TOP500が更新されて、日本の「富岳」がトップ陥落という報道が目立ちましたな。まあそれでも2位をキープはしているのですが。

スーパーコンピュータの性能寿命はおおよそ5年とされるので、2021年に稼働を開始した富岳が比性能を落としていくのは順当なので問題でもないのですが、議論されるべきはポスト富岳でしょうね。

全体のスーパーコンピューティングパワーに占める日本の比率も余り改善はなく、やはり米国が圧倒的に高い。日本は一点豪華主義というかなんというか、富岳の次が19位ですからなぁ……。

あと気になったのは、インターコネクトに名前を見るようになった「Slingshot」でしょうか。HPCでは計算ノード自体の速さも重要ですが、それらを結ぶインターコネクトの速さ、遅延の少なさが大きくない制約になります。

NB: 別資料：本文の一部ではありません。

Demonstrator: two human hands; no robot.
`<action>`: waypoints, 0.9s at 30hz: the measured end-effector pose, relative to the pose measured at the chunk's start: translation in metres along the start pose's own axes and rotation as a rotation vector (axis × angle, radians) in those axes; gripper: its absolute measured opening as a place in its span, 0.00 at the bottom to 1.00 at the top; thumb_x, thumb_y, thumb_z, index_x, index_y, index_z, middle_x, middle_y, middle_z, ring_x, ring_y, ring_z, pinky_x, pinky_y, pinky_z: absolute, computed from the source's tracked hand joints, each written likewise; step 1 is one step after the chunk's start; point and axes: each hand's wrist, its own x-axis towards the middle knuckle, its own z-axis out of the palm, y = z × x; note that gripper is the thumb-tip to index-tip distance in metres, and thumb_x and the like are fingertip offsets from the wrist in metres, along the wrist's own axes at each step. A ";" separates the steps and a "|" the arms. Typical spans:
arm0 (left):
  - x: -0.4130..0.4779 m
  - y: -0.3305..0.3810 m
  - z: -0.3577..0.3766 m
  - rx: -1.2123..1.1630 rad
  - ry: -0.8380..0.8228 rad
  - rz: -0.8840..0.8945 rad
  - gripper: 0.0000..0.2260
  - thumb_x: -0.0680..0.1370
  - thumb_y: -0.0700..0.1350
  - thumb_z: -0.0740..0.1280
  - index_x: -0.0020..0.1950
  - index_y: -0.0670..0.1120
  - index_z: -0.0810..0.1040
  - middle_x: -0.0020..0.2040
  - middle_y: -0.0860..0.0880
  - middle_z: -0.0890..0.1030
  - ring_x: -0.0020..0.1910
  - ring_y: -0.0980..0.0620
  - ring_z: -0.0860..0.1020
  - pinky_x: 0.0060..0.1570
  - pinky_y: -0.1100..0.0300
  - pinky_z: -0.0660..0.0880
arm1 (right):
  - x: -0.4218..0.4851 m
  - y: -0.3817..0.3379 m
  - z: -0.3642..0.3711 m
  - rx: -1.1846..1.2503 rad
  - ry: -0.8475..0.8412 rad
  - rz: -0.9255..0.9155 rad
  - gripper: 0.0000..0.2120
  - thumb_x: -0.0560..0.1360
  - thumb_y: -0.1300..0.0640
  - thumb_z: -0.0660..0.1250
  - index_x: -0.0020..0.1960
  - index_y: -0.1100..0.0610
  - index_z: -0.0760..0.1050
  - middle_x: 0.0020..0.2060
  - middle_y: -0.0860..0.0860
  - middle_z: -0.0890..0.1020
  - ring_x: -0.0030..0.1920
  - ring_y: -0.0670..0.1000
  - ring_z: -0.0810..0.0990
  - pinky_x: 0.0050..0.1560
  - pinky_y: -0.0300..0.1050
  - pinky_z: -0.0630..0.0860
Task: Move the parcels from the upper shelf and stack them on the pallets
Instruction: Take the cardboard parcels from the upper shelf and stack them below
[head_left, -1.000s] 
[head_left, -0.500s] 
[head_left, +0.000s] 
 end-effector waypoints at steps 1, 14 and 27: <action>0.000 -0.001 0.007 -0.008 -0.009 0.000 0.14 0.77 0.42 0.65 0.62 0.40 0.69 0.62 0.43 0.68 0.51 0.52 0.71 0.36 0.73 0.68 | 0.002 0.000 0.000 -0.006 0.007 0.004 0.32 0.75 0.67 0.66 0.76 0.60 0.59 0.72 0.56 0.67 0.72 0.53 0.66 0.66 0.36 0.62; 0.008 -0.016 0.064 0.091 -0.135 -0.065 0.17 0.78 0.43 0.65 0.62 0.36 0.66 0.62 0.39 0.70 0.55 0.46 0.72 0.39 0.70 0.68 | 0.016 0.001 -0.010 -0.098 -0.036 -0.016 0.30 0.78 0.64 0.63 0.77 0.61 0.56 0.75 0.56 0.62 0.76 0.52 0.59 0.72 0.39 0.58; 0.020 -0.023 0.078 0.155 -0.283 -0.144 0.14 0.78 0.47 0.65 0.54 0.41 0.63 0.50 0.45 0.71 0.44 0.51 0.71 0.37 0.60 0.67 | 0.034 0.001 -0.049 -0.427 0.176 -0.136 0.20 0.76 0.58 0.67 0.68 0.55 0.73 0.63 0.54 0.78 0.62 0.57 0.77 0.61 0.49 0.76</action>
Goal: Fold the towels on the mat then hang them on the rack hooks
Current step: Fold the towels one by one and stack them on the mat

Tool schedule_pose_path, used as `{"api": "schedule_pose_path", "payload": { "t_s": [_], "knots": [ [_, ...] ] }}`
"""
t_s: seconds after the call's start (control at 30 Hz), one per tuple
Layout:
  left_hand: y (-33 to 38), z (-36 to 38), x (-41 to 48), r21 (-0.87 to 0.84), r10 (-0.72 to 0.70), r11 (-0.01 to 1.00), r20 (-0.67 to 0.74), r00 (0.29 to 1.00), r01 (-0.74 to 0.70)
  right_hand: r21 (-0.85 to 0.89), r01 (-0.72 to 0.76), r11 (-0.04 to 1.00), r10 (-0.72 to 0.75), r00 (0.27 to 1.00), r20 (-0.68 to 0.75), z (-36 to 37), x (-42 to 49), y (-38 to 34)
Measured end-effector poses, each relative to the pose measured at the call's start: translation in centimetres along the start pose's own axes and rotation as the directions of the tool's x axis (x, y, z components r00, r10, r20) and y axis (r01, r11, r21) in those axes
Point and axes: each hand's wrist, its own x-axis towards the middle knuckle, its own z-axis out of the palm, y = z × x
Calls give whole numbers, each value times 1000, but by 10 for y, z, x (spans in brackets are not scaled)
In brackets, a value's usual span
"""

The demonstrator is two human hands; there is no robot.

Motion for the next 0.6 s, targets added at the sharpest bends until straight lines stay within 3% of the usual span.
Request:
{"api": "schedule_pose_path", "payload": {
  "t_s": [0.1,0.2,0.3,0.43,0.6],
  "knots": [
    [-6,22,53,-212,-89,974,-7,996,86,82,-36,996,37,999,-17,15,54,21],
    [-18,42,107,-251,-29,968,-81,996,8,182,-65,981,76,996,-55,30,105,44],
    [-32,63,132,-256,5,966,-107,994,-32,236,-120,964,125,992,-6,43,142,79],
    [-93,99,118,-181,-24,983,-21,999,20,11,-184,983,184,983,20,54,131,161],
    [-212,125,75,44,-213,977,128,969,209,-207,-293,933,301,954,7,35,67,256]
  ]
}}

これまでHPCのインターコネクトというとInfinibandが多くて、日本は独自のTOFU Interconnect Dとかを開発していたのですが、HPEのSlingshotが上位に増えてきた印象。

CPUは相変わらずIntel/AMDのx86系が強い。ARMは富士通のA64FXがちらほら。そんでPOWER。次回あたりPOWER10が見れるんだろうか。

あー、でもコロナと戦争でどうなるかわかんないところもあるか……。